The relationship between the Legislature and the Executive is unavoidably adversary. The immediate-past Speaker of the House of Representatives, Yakubu Dogara, was essentially right, when he asserted that no Assembly anywhere in the world is carved out for a popularity contest…. Any Assembly that is praised by the Executive must have abandoned its primary role of representing the people.

This is not to say that the relationship between them must remain acrimonious. Between the two extremes of a hostile independence and a total surrender of the Assembly, falls a balance, which produces a healthy situation of mutual inter-dependence.

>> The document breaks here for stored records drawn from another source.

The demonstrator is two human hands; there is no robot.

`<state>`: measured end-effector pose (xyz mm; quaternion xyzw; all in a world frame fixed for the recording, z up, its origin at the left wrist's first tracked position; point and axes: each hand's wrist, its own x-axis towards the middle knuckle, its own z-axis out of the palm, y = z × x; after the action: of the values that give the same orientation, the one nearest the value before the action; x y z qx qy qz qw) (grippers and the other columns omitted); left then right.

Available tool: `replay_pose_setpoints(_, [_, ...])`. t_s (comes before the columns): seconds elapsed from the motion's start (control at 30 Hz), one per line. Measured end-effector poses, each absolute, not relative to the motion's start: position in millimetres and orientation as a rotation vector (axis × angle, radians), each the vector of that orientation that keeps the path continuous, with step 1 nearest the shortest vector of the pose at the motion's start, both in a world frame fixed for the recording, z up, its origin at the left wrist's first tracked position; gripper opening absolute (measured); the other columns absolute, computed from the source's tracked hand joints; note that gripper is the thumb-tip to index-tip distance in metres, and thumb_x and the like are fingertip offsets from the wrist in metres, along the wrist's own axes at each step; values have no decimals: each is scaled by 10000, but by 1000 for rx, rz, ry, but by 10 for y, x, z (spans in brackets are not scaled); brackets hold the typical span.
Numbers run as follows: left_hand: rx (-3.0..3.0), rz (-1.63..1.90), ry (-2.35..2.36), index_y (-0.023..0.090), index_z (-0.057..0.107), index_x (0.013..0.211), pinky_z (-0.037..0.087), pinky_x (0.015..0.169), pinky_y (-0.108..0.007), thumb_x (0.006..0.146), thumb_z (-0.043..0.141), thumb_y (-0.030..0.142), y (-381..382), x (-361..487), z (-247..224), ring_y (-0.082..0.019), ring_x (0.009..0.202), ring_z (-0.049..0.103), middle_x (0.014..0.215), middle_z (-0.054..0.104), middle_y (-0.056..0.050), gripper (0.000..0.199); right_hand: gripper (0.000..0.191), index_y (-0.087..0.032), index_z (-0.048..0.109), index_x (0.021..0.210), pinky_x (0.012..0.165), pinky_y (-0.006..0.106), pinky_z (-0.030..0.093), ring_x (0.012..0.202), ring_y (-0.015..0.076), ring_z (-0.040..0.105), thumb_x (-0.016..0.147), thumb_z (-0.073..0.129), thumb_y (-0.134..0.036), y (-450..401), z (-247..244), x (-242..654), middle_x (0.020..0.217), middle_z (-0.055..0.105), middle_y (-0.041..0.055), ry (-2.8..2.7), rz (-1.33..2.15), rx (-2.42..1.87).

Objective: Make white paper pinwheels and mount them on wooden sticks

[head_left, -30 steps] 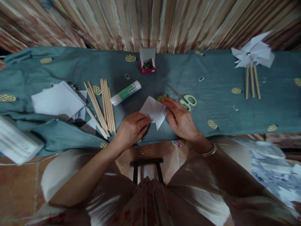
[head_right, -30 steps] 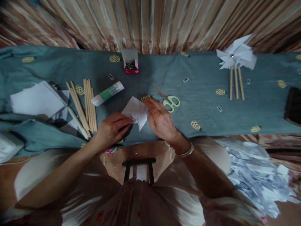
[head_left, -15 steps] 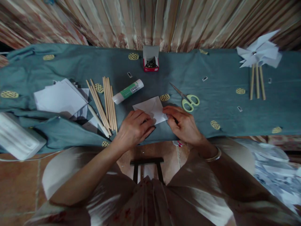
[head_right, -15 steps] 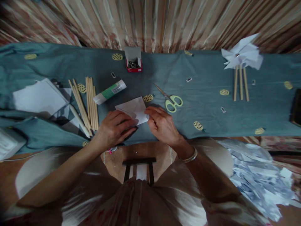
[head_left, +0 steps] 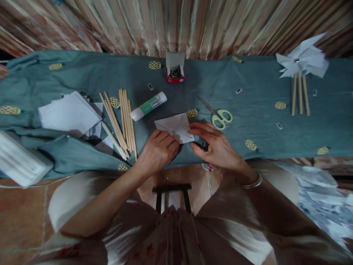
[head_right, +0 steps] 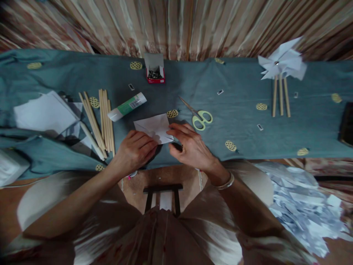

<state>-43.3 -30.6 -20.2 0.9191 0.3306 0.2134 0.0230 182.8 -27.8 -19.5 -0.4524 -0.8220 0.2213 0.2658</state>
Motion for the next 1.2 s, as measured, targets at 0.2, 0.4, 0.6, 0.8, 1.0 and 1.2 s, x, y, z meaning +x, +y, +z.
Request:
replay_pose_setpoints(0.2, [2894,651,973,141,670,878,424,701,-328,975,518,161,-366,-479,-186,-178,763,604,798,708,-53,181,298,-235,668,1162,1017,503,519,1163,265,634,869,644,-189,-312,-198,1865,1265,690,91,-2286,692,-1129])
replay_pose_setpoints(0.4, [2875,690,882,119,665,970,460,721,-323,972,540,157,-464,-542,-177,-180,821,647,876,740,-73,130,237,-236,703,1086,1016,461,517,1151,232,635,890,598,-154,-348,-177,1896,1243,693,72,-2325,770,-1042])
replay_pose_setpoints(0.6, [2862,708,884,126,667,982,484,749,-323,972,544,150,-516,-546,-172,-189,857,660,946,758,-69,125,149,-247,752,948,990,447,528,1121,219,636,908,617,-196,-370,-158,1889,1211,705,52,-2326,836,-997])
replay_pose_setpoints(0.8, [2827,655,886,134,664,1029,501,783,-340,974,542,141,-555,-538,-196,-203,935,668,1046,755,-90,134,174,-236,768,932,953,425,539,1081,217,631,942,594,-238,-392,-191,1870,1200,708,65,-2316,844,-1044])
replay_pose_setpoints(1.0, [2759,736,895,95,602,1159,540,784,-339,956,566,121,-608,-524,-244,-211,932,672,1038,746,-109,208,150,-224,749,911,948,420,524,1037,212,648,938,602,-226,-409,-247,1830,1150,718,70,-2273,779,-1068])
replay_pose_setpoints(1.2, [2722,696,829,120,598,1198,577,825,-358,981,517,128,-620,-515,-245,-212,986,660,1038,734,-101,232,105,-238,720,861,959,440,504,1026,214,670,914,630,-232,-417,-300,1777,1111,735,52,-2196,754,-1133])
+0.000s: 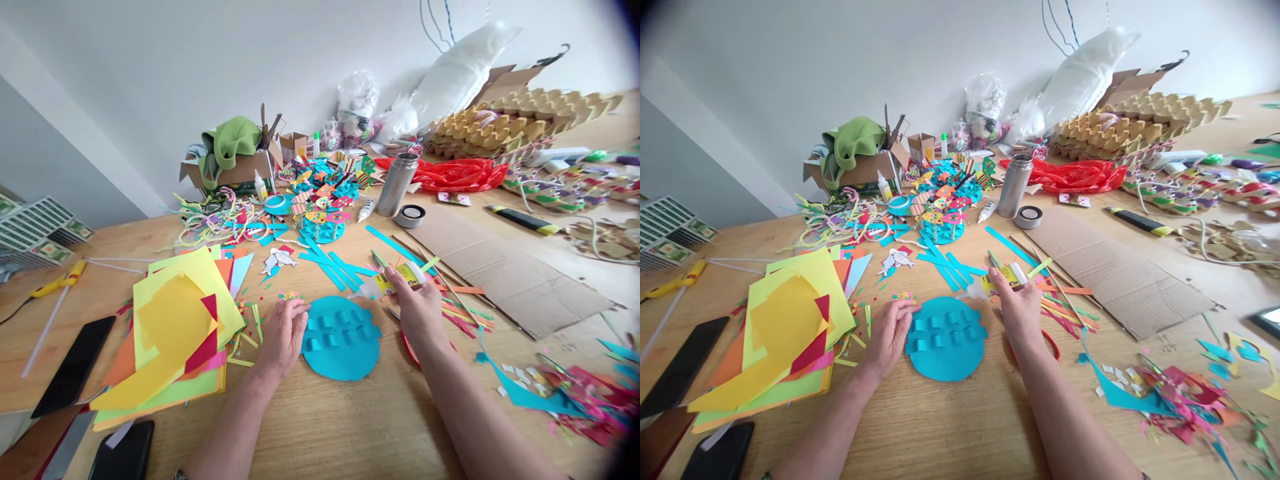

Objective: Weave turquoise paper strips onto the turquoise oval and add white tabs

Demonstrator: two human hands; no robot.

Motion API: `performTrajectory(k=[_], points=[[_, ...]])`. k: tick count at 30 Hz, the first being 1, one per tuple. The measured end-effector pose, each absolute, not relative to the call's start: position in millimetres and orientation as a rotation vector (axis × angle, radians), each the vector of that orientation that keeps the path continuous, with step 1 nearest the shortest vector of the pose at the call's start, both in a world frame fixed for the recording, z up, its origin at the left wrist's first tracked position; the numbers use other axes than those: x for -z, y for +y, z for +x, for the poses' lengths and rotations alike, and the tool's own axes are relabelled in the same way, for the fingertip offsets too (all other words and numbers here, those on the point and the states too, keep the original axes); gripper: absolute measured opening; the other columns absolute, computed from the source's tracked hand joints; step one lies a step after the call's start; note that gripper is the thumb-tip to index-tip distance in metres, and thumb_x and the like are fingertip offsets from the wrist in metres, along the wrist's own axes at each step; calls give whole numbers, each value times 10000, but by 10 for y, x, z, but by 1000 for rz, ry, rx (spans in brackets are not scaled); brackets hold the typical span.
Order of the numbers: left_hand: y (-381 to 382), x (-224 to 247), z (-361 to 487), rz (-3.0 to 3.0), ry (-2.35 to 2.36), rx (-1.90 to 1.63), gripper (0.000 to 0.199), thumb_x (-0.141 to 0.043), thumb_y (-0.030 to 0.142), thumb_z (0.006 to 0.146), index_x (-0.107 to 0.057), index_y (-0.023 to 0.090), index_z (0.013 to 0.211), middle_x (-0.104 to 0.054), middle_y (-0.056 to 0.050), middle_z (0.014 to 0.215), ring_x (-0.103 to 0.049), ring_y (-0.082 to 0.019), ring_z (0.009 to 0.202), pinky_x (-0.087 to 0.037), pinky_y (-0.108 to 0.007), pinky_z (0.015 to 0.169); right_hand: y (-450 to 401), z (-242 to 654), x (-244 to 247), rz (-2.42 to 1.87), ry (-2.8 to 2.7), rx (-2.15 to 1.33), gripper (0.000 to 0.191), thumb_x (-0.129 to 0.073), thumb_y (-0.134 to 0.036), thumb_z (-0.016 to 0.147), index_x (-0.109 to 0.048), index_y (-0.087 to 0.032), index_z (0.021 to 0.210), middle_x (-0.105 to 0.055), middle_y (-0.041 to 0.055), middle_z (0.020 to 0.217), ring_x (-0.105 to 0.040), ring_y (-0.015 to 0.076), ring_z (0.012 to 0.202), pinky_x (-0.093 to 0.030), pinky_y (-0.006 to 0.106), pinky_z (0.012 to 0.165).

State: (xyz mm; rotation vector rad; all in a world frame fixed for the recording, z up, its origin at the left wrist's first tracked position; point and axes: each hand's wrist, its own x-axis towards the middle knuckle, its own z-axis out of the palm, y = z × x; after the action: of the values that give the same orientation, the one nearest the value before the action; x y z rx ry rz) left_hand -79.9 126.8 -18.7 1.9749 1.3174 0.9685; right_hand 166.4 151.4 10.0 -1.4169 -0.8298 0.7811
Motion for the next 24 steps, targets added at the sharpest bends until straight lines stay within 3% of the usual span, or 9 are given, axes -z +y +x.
performTrajectory(k=[13, 24], points=[[1273, 206, -807, 1966, 1289, -1002, 204, -385, 319, 985, -480, 231, 1142, -677, -92, 1128, -622, -233, 1112, -482, -426, 939, 1536, 1658, -63, -1535, -1014, -646, 386, -711, -540, 695, -601, -174, 745, -638, 31, 679, -565, 171, 582, -437, 279, 531], [1276, 213, -809, 1950, 1297, -978, 208, -374, 322, 991, -476, 224, 1143, -665, -107, 1140, -613, -232, 1127, -474, -430, 949, 1530, 1646, -87, -1656, -1079, -451, 405, -683, -565, 693, -555, -181, 691, -523, -19, 564, -449, 125, 496, -324, 250, 457]])
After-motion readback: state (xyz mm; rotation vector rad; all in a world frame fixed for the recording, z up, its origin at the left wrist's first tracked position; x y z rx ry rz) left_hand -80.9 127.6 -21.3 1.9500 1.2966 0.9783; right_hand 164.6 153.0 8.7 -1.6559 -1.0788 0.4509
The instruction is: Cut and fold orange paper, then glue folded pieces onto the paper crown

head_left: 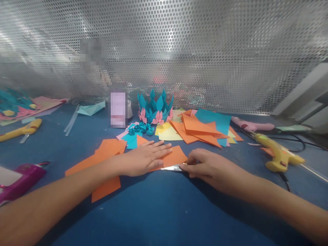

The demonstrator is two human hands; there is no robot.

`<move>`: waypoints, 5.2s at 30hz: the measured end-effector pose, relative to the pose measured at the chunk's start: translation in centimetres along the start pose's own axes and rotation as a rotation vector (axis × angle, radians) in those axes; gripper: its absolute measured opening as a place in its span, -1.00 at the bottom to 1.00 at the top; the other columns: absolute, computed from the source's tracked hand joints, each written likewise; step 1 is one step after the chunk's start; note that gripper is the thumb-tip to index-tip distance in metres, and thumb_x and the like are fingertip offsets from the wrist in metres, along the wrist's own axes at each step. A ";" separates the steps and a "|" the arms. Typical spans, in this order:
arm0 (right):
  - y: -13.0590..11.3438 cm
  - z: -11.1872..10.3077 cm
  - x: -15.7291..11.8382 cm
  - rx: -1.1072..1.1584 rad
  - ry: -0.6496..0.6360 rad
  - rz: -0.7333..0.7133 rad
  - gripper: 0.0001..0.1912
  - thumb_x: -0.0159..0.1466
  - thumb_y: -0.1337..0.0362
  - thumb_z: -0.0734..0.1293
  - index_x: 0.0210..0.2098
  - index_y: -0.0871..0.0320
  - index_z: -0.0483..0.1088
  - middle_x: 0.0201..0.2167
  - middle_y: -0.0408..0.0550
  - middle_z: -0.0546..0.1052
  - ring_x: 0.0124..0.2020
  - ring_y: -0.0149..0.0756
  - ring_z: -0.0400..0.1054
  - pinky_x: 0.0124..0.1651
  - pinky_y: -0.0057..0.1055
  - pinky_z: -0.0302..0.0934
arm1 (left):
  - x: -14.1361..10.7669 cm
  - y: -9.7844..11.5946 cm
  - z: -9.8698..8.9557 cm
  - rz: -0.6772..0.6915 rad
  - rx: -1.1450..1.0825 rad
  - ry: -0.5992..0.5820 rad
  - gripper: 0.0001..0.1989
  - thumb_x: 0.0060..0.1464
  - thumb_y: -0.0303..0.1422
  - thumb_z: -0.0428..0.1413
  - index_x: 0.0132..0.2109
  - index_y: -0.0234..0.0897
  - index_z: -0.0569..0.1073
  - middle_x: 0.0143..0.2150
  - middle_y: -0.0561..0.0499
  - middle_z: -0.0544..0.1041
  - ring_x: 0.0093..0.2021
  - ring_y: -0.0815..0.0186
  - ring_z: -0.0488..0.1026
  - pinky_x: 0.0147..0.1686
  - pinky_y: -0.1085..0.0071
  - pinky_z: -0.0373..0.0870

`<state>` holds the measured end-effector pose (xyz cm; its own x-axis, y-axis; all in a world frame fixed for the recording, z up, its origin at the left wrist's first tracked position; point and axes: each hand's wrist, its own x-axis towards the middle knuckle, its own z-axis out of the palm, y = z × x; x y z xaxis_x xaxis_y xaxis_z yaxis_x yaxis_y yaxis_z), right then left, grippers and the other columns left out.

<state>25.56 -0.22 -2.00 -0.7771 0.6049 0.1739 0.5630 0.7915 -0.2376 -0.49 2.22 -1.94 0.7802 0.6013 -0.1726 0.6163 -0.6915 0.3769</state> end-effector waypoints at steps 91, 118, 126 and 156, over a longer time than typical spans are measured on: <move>-2.5 -2.5 1.0 0.932 0.294 0.408 -0.74 0.12 0.27 0.33 -0.17 0.12 0.35 -0.41 -0.18 0.43 -0.56 -0.50 0.30 -0.46 -0.47 0.28 | -1.4 4.7 -2.9 -0.058 -0.222 0.461 -0.89 0.19 -0.38 -0.11 -0.31 -0.22 0.27 -0.40 0.10 0.33 -0.40 0.39 0.25 -0.39 0.45 0.19; 1.6 -5.1 3.2 0.234 0.345 0.274 -0.60 0.21 0.14 0.26 0.03 0.07 0.25 -0.03 0.03 0.40 -0.25 -0.28 0.42 -0.22 -0.30 0.37 | -3.9 -3.3 -7.3 -0.466 0.220 0.376 -0.49 0.07 -0.25 0.00 0.16 -0.31 0.24 0.13 -0.22 0.33 0.06 0.06 0.33 -0.03 0.24 0.26; 1.0 -0.7 13.4 0.151 0.128 0.181 -0.28 0.02 0.23 0.46 0.15 0.12 0.20 0.06 0.11 0.36 -0.07 -0.13 0.36 -0.05 -0.20 0.23 | -1.2 -7.6 -3.3 -0.358 0.277 0.525 -0.40 0.09 -0.13 0.05 0.19 -0.35 0.19 0.11 -0.27 0.35 0.10 -0.01 0.29 0.04 0.13 0.22; -6.6 -3.7 -4.4 0.346 -0.188 0.357 -0.42 -0.05 0.07 0.48 -0.03 -0.04 0.35 -0.10 -0.04 0.48 -0.13 -0.14 0.39 -0.15 -0.32 0.28 | -3.0 9.9 -0.3 -0.083 -0.708 0.041 -0.57 -0.04 -0.13 0.19 -0.03 -0.13 0.34 -0.08 -0.01 0.34 -0.23 0.32 0.37 -0.34 0.46 0.31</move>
<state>26.30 -7.84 2.30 -0.6089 0.7804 -0.1421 0.7005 0.4449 -0.5580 3.27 -6.31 2.62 0.7205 0.6649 -0.1969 0.4446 -0.2250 0.8670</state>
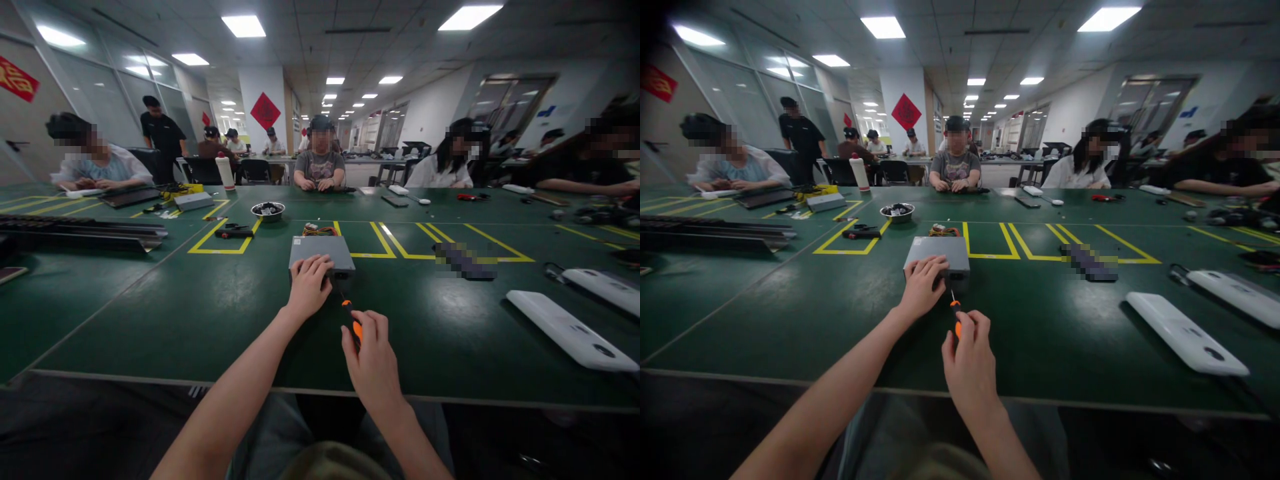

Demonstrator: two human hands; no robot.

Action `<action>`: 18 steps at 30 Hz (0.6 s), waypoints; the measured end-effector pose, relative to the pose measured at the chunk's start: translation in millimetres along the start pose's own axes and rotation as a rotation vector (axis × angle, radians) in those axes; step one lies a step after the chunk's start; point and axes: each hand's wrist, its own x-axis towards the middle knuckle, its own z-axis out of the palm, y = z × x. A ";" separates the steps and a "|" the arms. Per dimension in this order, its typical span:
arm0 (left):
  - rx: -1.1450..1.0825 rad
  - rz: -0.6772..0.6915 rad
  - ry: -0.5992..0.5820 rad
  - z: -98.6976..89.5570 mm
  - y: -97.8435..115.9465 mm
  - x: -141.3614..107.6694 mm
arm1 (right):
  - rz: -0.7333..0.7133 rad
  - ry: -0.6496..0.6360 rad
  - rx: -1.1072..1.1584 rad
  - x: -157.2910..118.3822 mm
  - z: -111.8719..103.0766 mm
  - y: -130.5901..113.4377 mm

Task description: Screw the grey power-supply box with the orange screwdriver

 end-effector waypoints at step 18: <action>-0.008 -0.025 -0.015 0.6 1.1 2.4 | -0.049 -0.035 -0.033 -2.6 2.2 -7.1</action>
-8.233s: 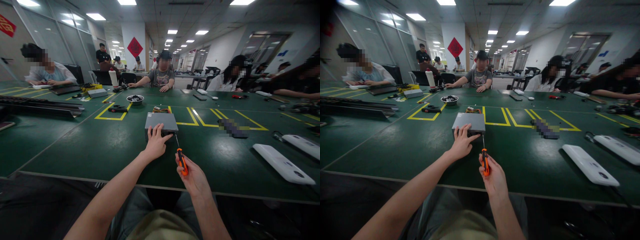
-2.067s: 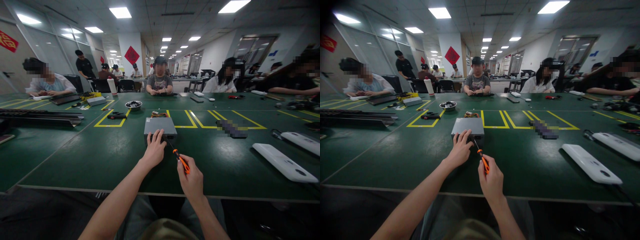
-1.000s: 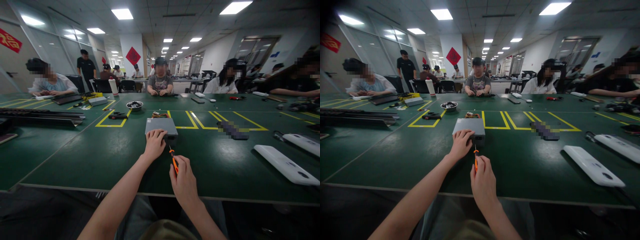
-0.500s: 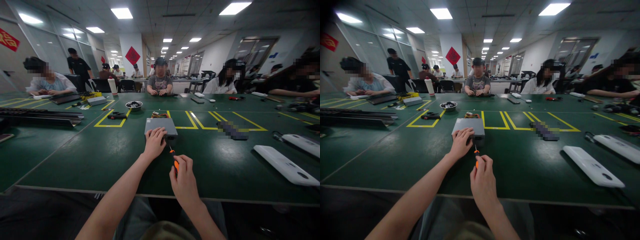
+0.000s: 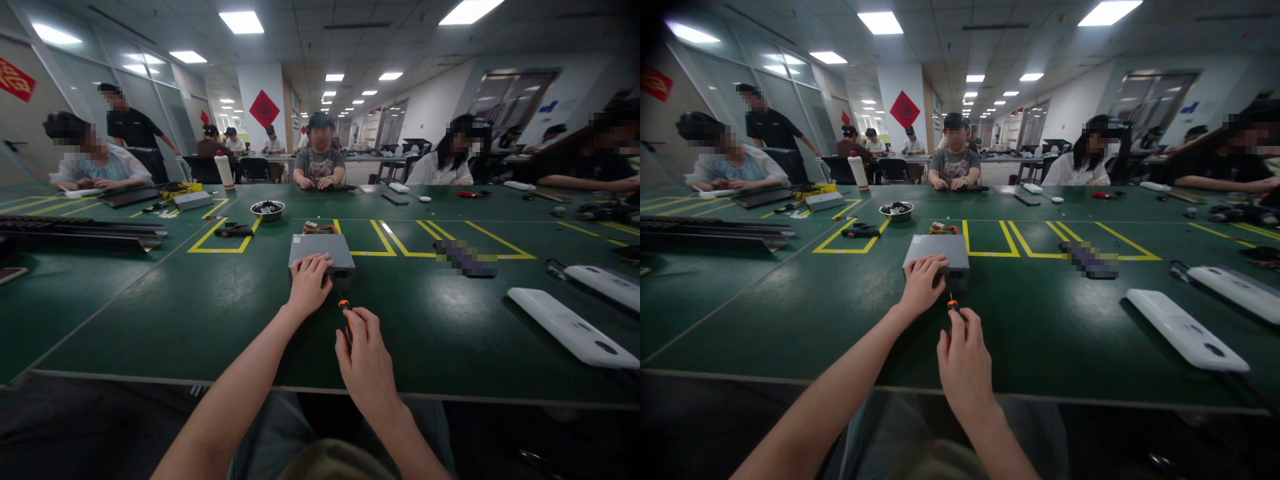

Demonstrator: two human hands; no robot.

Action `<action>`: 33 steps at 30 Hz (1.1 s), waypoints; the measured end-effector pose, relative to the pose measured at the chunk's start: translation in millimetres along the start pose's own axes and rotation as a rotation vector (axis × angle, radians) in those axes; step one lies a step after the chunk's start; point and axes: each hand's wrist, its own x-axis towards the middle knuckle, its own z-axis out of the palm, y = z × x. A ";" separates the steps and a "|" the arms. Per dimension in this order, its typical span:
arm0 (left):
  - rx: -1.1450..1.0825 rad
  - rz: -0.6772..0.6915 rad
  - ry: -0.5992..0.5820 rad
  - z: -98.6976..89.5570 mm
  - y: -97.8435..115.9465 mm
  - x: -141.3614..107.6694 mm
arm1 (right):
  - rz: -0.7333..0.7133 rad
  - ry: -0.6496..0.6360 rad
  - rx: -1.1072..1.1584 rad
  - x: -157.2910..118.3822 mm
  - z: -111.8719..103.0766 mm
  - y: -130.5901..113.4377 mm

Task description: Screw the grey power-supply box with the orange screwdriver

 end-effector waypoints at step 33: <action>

If we are heading for a healthy nation, those looking forward to a rift-free relationship between the Legislature and the Executive will be disappointed. The issues that unite the legislators are a lot more than those that divide them.

For instance, in spite of whatever leadership-mix exists in the NASS, the legislators will not drop the idea of their Constituency Projects, which President Buhari hates with passion. Under any leadership, this is a veritable source of controversy between the two branches of government.

The administration is happy that it has a NASS leadership that will give it an annual budget that will run from January to December. We are yet to see the magic wand that this new leadership will use in approving the Appropriation Bill before the end of the year if the President presents it in December – short of a rubber stamp!

We have always insisted that those who want to match the wet soil must learn to throw water ahead! An administration that wants an early budget approval must also submit the Appropriation Bill early. It can’t be done otherwise!

At the risk of repetition, we insist that the NASS should, as a matter of utmost priority, give this nation AN ACT FOR A BUDGET CYCLE which runs from early February, leading to the presentation of the Appropriation Bill to the NASS in August; and culminating in the President’s assent by mid-December of the year preceding that for which the budget is intended.

How else can they convince Nigerians that in spite of their outward appearance of disagreement and all the pretenses, that both the NASS and the Executive are not benefitting from the tardiness in the budgetary process? We are watching!